_TASK DETAILS:_ Give again, word for word, every line in the entries below from the line with "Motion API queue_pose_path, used" up to and including the line with "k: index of", and no other line.

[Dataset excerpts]
_ _ _ _ _

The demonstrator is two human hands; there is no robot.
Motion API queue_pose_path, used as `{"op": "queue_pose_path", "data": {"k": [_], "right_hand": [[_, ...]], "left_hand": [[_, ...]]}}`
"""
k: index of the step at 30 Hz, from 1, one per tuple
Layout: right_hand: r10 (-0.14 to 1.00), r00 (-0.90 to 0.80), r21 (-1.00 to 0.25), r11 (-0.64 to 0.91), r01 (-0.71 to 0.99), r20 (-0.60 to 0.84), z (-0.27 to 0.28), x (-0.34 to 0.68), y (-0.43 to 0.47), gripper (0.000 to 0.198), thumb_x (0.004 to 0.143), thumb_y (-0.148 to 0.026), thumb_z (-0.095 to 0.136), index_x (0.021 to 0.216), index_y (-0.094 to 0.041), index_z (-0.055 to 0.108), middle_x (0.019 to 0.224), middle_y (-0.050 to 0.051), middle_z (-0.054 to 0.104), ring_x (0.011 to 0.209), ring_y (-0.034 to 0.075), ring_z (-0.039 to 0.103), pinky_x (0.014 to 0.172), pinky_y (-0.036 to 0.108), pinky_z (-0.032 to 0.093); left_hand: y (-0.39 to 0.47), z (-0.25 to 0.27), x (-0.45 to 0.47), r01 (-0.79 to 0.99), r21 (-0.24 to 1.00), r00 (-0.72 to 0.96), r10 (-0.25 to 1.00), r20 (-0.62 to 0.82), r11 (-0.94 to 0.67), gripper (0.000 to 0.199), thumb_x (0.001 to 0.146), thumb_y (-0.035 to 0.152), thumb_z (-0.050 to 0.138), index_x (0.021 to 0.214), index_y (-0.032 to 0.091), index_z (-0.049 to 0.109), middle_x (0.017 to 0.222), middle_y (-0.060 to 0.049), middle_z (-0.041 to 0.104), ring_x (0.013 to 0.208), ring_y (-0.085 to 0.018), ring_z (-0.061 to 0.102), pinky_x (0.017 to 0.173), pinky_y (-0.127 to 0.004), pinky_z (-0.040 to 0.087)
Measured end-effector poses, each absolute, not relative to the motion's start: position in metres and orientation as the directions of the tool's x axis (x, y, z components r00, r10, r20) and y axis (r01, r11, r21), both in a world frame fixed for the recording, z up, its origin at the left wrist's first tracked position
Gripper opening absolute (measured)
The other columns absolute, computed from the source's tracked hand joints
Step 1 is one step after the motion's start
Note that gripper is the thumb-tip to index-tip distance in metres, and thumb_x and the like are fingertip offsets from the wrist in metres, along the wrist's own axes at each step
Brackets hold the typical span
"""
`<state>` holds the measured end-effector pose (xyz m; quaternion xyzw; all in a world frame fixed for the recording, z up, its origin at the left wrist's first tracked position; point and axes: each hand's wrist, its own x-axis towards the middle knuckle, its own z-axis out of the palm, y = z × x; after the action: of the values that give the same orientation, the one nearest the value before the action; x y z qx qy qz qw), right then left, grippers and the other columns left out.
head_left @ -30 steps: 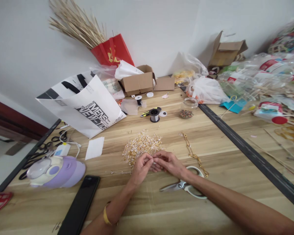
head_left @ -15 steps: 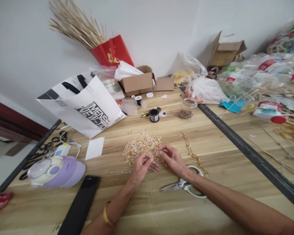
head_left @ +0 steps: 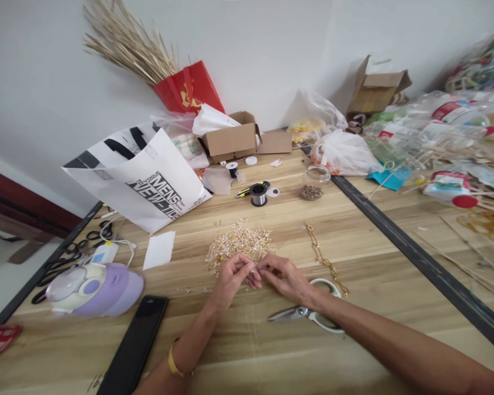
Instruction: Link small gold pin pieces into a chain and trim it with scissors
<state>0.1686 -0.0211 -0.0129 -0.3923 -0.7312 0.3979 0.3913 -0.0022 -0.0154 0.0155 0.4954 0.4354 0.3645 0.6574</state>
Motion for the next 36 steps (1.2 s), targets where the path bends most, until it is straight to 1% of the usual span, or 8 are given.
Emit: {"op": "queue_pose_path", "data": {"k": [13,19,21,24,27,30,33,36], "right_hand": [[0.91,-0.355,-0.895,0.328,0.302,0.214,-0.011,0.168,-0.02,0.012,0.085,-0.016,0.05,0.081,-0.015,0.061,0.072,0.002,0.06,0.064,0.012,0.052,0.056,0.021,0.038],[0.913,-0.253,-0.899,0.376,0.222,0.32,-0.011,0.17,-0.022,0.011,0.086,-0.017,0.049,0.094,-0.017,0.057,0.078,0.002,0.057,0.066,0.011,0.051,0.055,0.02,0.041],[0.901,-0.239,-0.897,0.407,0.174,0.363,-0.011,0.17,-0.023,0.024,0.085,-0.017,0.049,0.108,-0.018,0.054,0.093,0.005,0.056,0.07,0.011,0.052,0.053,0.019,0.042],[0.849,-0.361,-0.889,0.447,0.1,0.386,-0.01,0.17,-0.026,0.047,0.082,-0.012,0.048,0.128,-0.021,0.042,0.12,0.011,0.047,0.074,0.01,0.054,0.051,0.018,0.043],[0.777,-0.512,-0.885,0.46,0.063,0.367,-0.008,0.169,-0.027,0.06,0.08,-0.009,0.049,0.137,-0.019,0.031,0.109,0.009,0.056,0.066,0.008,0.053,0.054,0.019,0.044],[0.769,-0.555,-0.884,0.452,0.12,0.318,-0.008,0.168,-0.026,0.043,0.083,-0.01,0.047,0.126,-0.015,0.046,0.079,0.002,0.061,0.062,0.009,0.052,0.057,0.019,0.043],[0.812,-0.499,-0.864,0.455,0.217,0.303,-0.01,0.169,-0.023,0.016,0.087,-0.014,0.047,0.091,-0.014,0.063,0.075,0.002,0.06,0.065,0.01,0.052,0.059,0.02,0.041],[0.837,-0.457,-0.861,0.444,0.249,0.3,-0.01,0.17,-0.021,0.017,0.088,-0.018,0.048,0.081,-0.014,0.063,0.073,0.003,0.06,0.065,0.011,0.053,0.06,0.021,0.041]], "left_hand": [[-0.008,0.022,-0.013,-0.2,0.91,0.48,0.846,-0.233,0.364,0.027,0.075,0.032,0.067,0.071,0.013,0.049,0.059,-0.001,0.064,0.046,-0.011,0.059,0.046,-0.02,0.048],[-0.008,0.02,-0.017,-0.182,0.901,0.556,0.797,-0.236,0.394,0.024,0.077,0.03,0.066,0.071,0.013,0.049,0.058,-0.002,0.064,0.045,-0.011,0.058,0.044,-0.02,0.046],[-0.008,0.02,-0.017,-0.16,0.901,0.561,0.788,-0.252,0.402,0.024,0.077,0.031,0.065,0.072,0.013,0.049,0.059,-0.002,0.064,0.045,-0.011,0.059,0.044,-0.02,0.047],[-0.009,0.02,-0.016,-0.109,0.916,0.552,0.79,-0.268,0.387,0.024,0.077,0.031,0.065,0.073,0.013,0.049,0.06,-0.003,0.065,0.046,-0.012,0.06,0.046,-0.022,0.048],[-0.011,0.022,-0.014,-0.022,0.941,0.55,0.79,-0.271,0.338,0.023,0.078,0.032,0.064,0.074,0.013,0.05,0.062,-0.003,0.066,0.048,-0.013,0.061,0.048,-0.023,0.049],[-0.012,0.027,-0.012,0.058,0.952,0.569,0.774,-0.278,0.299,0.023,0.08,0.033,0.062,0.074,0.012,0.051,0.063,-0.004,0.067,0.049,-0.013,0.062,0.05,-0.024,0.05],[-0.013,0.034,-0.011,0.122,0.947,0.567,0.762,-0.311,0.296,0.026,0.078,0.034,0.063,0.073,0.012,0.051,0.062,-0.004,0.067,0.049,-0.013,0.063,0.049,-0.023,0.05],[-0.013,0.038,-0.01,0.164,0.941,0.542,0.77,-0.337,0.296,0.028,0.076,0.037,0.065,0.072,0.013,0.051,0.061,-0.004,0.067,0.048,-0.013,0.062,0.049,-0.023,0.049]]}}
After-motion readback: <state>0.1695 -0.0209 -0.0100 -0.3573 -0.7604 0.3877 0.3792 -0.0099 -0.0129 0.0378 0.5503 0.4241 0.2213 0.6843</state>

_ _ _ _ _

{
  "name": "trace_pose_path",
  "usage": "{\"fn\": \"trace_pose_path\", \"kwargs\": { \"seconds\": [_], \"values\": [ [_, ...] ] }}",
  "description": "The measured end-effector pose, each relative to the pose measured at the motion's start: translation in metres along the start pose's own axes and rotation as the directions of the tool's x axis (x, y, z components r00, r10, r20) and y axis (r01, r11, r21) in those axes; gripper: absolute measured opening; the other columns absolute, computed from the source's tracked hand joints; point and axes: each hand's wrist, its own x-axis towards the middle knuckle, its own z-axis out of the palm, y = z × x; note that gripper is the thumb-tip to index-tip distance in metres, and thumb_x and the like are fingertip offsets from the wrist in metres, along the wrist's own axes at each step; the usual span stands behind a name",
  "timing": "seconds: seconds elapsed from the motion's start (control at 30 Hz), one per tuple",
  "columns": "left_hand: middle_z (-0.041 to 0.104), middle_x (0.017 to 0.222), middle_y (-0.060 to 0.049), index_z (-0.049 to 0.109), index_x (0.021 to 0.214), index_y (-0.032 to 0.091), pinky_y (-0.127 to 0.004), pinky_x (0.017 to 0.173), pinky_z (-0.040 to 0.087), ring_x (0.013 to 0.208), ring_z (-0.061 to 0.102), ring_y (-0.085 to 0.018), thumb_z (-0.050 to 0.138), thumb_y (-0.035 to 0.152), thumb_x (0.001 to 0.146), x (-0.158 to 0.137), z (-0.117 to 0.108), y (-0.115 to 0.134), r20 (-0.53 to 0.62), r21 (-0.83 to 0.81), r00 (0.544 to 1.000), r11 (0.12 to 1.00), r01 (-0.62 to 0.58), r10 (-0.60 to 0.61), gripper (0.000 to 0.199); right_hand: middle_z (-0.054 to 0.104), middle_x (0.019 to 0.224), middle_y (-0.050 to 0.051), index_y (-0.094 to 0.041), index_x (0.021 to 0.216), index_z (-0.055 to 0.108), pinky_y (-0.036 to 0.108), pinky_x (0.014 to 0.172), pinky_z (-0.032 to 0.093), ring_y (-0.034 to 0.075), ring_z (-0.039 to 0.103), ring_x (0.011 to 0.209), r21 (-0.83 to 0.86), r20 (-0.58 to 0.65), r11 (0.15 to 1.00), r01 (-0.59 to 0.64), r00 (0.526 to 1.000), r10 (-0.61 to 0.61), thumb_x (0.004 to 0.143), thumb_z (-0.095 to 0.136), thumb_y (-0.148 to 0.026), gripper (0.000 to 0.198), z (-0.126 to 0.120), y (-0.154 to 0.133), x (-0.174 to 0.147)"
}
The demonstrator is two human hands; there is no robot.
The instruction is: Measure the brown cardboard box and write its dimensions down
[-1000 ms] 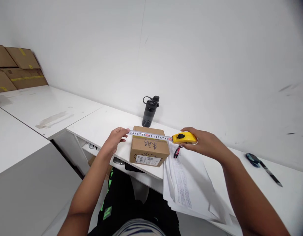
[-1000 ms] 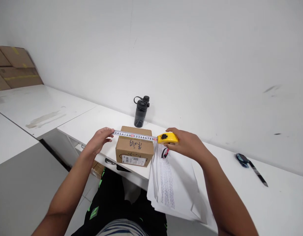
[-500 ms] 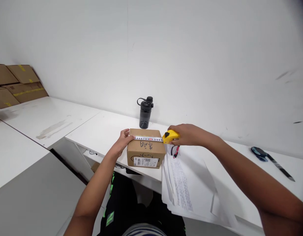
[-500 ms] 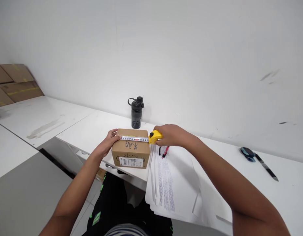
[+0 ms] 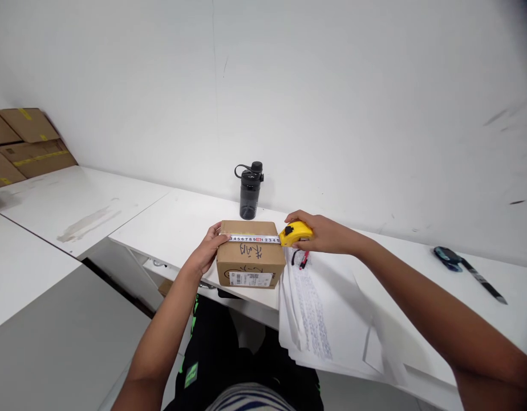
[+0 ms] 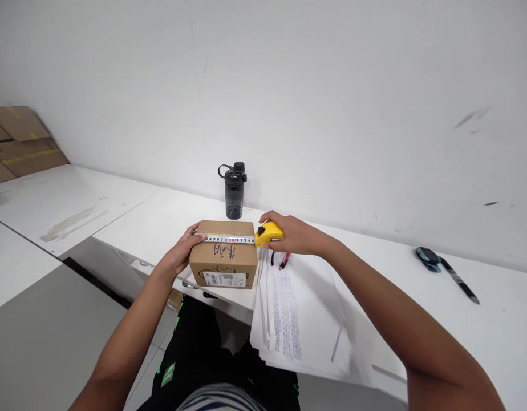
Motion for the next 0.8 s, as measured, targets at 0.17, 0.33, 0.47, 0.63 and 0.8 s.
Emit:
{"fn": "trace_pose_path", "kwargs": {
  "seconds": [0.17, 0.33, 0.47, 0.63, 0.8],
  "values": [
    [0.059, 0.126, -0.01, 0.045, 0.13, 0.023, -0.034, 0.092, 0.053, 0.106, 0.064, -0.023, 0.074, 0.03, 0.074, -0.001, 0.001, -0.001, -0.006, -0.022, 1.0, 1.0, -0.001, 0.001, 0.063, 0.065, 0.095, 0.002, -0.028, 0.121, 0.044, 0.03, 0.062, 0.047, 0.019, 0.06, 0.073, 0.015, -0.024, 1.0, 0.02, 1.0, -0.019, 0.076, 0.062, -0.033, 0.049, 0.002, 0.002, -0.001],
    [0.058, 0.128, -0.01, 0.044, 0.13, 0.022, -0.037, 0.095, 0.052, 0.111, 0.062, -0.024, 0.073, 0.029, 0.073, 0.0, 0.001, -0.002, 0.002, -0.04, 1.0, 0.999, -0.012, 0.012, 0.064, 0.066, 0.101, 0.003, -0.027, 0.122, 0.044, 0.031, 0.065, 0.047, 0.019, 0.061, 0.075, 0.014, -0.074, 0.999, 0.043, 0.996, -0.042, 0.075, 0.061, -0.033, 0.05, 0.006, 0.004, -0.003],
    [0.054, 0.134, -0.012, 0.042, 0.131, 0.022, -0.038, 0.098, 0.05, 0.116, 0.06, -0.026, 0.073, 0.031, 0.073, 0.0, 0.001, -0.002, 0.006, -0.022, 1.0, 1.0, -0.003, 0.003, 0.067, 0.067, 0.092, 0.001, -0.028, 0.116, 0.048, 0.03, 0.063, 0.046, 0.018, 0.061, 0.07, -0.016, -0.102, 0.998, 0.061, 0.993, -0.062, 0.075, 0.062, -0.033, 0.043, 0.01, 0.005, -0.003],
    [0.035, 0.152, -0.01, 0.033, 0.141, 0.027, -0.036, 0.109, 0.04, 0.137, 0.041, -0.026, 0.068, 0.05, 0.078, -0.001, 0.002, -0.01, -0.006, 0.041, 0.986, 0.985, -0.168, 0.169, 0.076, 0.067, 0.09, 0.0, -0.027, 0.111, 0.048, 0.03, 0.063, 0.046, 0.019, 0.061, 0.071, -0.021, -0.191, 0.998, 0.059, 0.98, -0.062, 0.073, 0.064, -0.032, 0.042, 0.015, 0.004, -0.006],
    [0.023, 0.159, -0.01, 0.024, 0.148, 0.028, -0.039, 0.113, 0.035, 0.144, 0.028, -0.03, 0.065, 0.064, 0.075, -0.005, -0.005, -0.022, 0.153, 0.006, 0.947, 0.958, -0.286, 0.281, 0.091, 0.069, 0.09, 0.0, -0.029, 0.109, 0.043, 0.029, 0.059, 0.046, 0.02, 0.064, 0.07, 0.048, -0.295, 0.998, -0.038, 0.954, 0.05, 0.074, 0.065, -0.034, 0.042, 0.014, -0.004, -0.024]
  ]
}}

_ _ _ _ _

_REPLY:_
Motion API queue_pose_path, used as `{"op": "queue_pose_path", "data": {"k": [_], "right_hand": [[_, ...]], "left_hand": [[_, ...]]}}`
"""
k: index of the step at 30 Hz, from 1, one per tuple

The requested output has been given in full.